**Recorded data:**
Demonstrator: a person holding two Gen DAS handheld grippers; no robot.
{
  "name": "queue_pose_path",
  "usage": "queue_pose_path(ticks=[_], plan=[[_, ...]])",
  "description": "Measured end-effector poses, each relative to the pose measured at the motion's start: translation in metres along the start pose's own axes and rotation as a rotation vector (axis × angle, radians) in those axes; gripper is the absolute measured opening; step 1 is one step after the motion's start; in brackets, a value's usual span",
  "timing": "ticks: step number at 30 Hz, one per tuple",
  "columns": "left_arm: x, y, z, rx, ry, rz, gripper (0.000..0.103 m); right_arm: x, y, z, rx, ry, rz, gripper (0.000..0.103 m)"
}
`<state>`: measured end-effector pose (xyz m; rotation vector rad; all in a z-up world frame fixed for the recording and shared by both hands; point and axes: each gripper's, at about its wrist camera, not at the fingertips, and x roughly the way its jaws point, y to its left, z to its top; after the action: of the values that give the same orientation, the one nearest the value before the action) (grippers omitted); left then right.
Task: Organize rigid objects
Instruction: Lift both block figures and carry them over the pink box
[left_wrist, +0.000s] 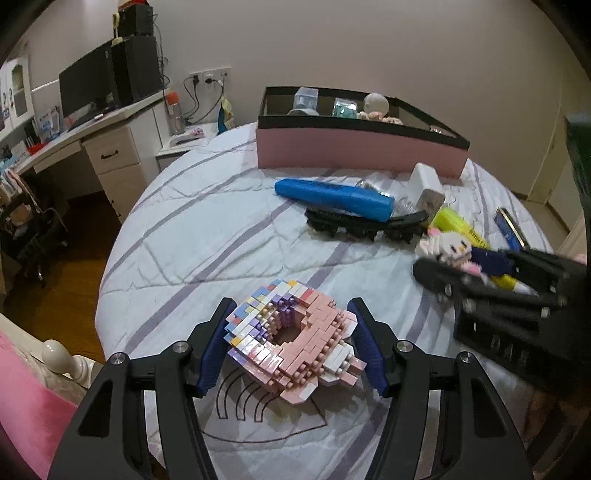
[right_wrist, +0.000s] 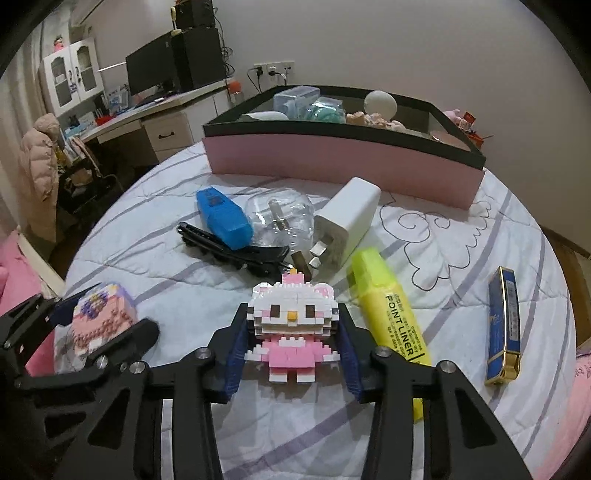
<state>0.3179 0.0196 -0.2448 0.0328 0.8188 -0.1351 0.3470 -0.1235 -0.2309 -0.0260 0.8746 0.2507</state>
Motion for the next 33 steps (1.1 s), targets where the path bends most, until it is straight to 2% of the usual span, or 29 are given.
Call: queue_pose_path(ticks=[6,14,16,19,26,30,33], plan=[[-0.013,-0.005,0.015,-0.01,-0.05,0.002,0.063,-0.025,0.002,-0.008,0.002,-0.06,0.009,0.045],[-0.05,-0.026,0.036,0.03,-0.154,0.02,0.063,-0.069,-0.007,0.004,0.029,-0.18,0.01,0.045],[-0.066,-0.031,0.043,0.024,-0.214,0.035,0.063,-0.081,-0.011,0.008,0.035,-0.215,0.011,0.045],[-0.089,-0.042,0.053,0.066,-0.314,0.081,0.063,-0.099,-0.013,0.013,0.029,-0.274,-0.002,0.045],[-0.128,-0.056,0.076,0.093,-0.466,0.071,0.063,-0.146,-0.023,0.029,0.025,-0.436,-0.053,0.045],[-0.149,-0.063,0.083,0.095,-0.581,0.096,0.063,-0.17,-0.023,0.035,0.02,-0.53,-0.069,0.045],[-0.158,-0.065,0.092,0.104,-0.634,0.104,0.063,-0.183,-0.021,0.041,0.008,-0.578,-0.092,0.045]])
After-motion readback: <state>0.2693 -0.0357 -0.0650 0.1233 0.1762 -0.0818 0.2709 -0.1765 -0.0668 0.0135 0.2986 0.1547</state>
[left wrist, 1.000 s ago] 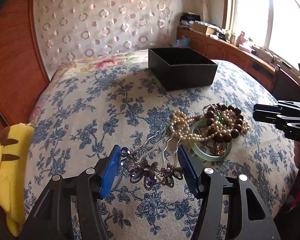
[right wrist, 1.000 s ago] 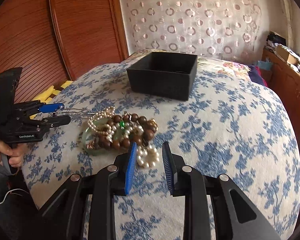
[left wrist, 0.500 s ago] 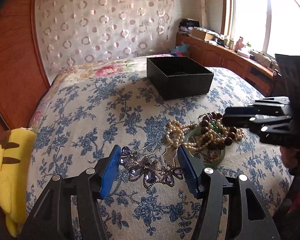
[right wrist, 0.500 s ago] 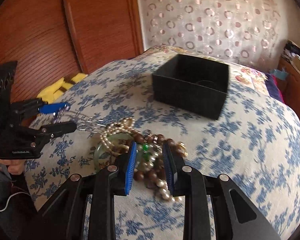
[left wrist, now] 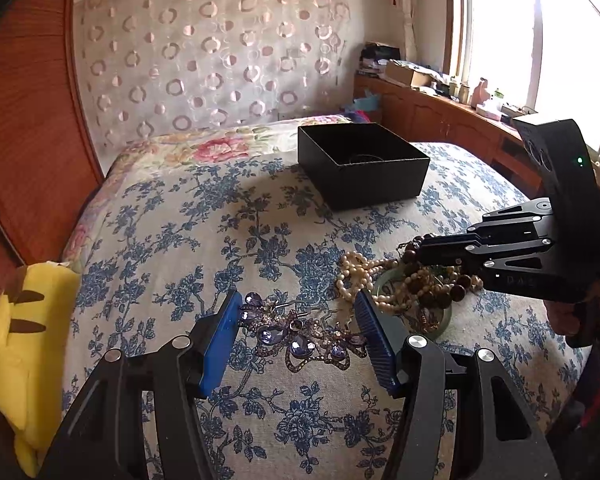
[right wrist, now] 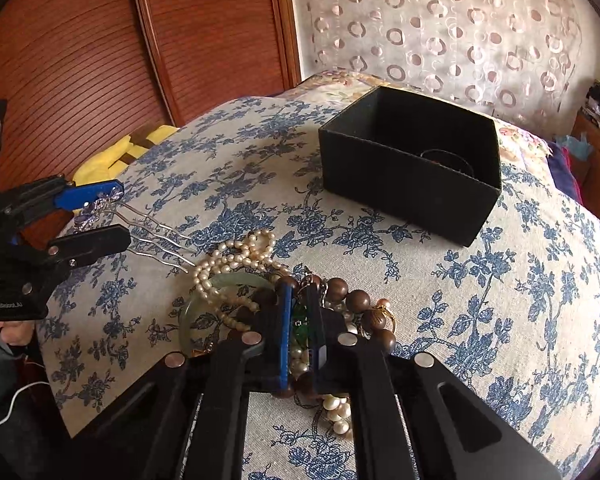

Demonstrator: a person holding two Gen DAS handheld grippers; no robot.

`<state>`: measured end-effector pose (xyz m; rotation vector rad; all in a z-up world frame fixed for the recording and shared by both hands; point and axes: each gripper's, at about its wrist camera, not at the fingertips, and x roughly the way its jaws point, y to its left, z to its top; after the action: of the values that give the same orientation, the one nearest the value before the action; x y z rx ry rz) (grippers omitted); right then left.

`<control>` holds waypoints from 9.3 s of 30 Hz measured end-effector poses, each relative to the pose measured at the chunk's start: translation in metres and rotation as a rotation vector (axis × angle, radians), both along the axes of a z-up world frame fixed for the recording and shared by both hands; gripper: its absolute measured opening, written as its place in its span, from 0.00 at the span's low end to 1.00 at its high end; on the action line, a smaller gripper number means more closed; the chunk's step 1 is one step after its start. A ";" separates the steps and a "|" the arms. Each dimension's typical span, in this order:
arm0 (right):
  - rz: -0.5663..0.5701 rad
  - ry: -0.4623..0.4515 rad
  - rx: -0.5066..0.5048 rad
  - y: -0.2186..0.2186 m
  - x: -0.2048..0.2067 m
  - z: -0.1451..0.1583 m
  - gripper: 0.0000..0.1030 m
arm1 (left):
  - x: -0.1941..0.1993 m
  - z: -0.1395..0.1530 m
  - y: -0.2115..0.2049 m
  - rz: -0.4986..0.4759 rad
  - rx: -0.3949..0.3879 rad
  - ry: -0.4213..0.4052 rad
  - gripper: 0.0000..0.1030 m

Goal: Organize jewelry
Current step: 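Lift the hair pins with the left gripper while the right gripper grasps the green jade bangle, then lower the hair pins with the left gripper while the right gripper lowers the jade bangle into the box, then withdraw both grippers from the box back toward the jewelry pile, then grasp the pearl necklace with the left gripper and lift it, then lift the pearl necklace with the left gripper while the right gripper grasps the brown bead bracelet, then carry the pearl necklace with the left gripper while the right gripper carries the bead bracelet over the black box, then open both grippers to drop the necklace and bead bracelet into the box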

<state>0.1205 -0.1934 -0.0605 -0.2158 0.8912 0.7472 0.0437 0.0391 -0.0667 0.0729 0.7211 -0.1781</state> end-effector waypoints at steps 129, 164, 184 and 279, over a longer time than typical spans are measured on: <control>-0.189 -0.063 0.080 -0.081 -0.050 -0.003 0.30 | 0.034 -0.024 -0.021 -0.016 -0.046 0.121 0.39; -0.177 -0.080 0.089 -0.079 -0.051 0.007 0.30 | 0.039 0.013 -0.004 0.029 -0.044 0.019 0.04; -0.142 -0.006 -0.001 -0.045 0.012 -0.003 0.30 | 0.001 0.050 -0.002 0.028 -0.067 -0.096 0.04; -0.160 -0.146 0.042 -0.074 0.097 0.063 0.16 | 0.163 0.130 -0.095 -0.028 0.052 -0.201 0.04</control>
<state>0.2172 -0.2677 0.0022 -0.1574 0.7441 0.5933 0.2072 -0.0556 0.0638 0.1482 0.5248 -0.1760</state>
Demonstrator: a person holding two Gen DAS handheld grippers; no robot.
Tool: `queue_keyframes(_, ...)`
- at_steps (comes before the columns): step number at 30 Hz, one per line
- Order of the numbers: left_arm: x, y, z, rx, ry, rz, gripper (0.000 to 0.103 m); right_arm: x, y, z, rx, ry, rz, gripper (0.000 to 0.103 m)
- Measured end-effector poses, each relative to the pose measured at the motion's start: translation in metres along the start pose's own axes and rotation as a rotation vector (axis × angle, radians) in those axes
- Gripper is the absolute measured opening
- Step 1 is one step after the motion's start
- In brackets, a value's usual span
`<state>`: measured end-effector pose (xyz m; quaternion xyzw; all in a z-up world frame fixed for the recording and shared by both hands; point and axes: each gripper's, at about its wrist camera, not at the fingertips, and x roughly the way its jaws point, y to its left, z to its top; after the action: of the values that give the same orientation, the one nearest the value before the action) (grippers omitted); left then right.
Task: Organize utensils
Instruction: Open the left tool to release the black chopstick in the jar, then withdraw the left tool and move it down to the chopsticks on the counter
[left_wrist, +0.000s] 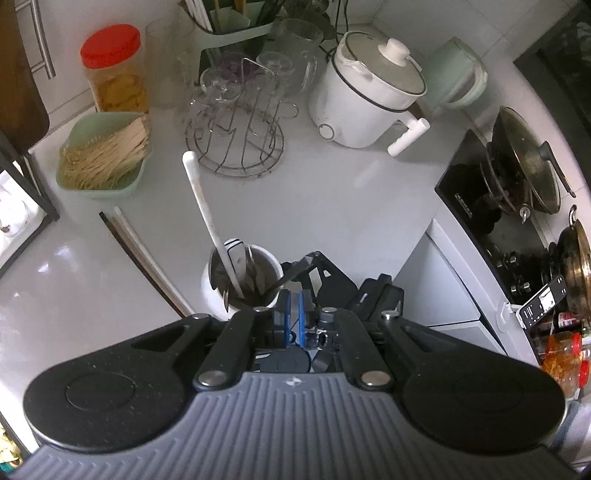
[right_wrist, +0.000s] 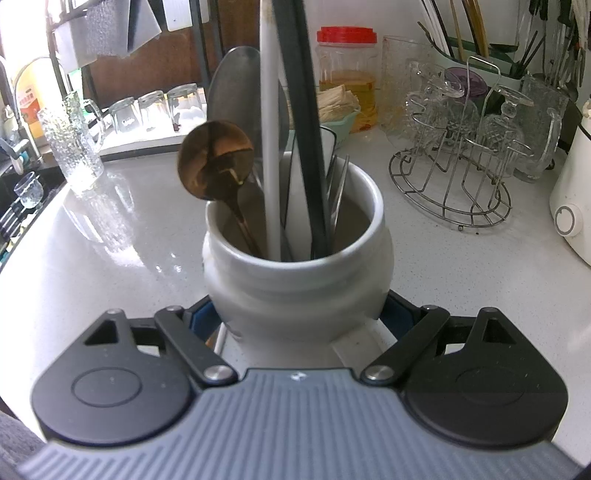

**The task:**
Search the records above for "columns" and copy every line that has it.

**Response area:**
  "columns": "left_arm: x, y, z, rx, ry, rz, gripper (0.000..0.103 m); right_arm: x, y, z, rx, ry, rz, gripper (0.000..0.103 m)"
- at_steps (comes before the columns): step number at 30 Hz, one per line

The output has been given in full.